The 2020 Federal Budget contains a simple but powerful change to help prevent duplicate super accounts. It means a great number of Australians will be better off in the future.
Until now, when you started your first job, you would join the super fund chosen by your employer – their default fund - unless you selected your own. Each time you changed your job, if you didn’t choose again, your new employer would put you in their default fund, adding another super account for you to manage. This meant some people could end up with as many super accounts as they had jobs on their CV! That’s multiple super funds deducting multiple fees and potentially insurance premiums as well.

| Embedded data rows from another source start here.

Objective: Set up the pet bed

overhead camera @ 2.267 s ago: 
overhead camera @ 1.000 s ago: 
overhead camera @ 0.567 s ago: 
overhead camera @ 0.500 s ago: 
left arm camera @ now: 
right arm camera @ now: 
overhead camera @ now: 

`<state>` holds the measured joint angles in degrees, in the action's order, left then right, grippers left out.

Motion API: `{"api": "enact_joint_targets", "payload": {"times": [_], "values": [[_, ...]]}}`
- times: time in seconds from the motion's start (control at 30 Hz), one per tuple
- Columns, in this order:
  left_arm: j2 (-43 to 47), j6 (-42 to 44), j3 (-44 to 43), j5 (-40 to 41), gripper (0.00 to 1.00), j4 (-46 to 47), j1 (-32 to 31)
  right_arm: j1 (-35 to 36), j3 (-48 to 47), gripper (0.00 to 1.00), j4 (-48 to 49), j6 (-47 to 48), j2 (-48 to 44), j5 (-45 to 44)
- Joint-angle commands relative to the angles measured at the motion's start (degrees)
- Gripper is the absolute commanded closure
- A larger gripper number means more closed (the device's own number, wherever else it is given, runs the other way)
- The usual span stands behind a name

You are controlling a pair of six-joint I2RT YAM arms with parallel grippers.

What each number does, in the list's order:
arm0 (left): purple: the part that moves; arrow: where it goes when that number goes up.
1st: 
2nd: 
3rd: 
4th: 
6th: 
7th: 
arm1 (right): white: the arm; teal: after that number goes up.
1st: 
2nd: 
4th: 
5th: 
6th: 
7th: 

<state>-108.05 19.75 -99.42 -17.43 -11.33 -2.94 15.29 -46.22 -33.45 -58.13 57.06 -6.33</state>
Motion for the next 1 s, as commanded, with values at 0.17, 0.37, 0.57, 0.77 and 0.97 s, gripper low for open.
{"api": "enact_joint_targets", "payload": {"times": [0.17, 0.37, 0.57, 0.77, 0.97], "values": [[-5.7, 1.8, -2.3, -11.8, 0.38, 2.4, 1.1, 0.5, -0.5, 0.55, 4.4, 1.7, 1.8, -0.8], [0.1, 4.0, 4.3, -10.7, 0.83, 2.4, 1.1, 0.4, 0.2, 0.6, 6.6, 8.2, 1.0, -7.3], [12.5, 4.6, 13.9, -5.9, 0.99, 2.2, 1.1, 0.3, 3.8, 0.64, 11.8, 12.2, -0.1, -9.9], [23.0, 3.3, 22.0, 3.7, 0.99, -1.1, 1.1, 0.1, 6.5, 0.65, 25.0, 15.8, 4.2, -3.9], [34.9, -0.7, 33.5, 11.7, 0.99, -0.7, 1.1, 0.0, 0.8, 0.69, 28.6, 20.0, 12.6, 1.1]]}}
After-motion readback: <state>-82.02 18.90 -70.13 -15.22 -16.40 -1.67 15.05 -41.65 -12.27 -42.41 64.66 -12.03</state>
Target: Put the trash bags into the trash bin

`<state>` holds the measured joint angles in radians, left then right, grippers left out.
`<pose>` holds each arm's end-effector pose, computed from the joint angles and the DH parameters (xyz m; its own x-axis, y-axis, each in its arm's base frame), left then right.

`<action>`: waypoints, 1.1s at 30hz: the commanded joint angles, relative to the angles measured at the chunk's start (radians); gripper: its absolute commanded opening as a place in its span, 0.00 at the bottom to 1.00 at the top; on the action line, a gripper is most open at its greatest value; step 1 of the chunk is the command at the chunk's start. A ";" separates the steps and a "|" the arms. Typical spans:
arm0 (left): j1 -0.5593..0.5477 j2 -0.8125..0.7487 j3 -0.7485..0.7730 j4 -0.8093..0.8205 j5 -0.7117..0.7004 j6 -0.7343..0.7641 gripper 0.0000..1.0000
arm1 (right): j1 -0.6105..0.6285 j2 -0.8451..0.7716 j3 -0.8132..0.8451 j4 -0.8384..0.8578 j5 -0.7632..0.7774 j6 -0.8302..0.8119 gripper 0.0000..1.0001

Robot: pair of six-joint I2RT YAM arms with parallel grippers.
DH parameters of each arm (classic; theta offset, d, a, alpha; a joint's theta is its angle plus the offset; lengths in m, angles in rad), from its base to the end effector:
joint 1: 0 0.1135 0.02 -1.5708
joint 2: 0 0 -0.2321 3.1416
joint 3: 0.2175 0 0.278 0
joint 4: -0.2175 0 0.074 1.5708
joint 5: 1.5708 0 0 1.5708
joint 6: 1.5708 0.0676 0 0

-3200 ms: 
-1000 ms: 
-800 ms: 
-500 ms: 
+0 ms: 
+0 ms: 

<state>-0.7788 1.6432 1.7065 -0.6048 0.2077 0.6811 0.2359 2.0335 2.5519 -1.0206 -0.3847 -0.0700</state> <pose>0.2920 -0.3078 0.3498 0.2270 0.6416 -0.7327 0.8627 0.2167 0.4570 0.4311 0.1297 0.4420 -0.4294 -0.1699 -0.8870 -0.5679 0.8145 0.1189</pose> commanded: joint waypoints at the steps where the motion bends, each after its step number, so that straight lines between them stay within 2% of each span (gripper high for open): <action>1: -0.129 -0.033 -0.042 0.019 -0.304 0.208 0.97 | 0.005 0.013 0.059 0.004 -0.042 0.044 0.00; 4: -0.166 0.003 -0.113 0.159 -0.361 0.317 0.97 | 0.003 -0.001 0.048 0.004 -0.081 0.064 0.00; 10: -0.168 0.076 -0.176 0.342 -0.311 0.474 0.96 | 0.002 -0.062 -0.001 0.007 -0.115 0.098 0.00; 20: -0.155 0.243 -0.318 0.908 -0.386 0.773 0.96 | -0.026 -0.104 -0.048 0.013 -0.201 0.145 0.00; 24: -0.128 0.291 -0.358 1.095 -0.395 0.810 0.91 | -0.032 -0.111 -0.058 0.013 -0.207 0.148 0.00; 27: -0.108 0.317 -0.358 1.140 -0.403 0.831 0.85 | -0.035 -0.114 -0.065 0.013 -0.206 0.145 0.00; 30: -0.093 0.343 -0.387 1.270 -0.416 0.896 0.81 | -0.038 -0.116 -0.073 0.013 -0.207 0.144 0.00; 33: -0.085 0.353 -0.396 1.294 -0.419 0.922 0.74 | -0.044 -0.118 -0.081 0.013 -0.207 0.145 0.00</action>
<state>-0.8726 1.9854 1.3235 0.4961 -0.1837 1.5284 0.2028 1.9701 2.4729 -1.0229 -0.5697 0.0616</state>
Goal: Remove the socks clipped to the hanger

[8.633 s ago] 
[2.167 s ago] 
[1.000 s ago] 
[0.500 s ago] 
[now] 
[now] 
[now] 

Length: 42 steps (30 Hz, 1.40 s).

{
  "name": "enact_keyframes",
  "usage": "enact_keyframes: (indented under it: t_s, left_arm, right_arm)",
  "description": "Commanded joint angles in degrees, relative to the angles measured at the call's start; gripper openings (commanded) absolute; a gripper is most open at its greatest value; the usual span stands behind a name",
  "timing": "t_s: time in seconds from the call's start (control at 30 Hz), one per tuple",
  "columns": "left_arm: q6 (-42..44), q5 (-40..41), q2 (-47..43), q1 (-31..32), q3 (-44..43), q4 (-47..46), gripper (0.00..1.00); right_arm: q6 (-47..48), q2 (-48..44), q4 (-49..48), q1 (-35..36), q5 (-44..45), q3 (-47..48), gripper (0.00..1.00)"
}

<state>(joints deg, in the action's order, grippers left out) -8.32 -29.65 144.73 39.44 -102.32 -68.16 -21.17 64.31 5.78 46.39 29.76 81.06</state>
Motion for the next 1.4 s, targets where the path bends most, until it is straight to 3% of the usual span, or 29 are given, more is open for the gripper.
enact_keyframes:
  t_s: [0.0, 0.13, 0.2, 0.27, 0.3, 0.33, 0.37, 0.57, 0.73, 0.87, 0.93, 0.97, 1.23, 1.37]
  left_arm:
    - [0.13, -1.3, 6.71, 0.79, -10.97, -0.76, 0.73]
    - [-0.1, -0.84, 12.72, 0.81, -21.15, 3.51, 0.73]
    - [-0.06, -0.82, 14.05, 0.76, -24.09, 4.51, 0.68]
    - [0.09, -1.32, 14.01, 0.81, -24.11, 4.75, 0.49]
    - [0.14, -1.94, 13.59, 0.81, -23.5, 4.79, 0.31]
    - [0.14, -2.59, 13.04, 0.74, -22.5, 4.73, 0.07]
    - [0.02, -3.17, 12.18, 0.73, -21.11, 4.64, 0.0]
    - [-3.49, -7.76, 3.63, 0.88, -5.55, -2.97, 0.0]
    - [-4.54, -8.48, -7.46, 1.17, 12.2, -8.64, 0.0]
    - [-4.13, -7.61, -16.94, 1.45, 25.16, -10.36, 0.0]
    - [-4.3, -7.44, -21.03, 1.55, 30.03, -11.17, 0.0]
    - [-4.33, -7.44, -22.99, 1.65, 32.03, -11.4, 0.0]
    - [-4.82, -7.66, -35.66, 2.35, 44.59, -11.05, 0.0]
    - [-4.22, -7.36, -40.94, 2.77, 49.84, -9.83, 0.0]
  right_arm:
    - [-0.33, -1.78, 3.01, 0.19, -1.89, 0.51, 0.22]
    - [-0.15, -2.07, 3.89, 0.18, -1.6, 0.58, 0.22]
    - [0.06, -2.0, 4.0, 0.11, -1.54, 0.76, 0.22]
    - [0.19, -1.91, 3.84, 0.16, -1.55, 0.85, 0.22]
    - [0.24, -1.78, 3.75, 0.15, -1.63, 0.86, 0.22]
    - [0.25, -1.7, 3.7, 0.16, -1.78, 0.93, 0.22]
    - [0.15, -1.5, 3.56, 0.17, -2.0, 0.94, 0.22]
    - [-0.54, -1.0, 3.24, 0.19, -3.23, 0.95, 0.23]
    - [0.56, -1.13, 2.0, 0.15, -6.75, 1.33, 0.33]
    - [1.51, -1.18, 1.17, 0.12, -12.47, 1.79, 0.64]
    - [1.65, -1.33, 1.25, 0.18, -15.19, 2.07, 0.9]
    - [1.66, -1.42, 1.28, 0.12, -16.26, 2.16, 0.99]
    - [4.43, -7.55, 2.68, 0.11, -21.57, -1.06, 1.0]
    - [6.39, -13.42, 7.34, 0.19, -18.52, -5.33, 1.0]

This year’s Budget seeks to reverse that. When you change to a new job, your new employer must contribute to your existing super account, unless you request otherwise.
This means people will now have the same super fund as they move from job to job, and may benefit from the savings. Government projections of the fee and cost savings show one fund for life could mean many thousands of dollars more in retirement.
“No one is losing anything,” says Mercer’s Technical Advice Specialist, Anthony Williams. “But by reversing the choice of default from employer to employee, employees may be protected from having multiple funds and all the inefficiencies that entails.”
Everyone still has a choice of super fund and can choose to change their fund at any time, which is one of the reasons for another important initiative in the 2020 Federal Budget.
Understanding your super
The Government will be setting up a YourSuper website that will help members compare the performance of super funds, starting with the MySuper funds.
It’s difficult to compare funds, because funds invest differently. So the performance of each fund on the site will be measured against benchmarks determined by the superannuation regulator, the Australian Prudential Regulation Authority. The annual rating the fund receives will be an average of eight years’ performance.
If a fund underperforms for the year, it must write to its members to alert them. If it underperforms two years in a row, the fund will not be allowed to admit new members until its performance improves.
This is good news for members of funds with a history of good performance, like Virgin Money Super.
“The plan itself is good in principle,” says Anthony, “because there is a percentage of the population that is not engaged with their super and they need to be informed.”
The legislation to enact these changes is yet to be drafted, says Anthony, and some aspects may change.
The big benefit of the proposal is that it helps Australians take the power themselves and engage with their own super. Anthony says “Understanding your super and making sensible decisions is one of the biggest determinants of your financial future.”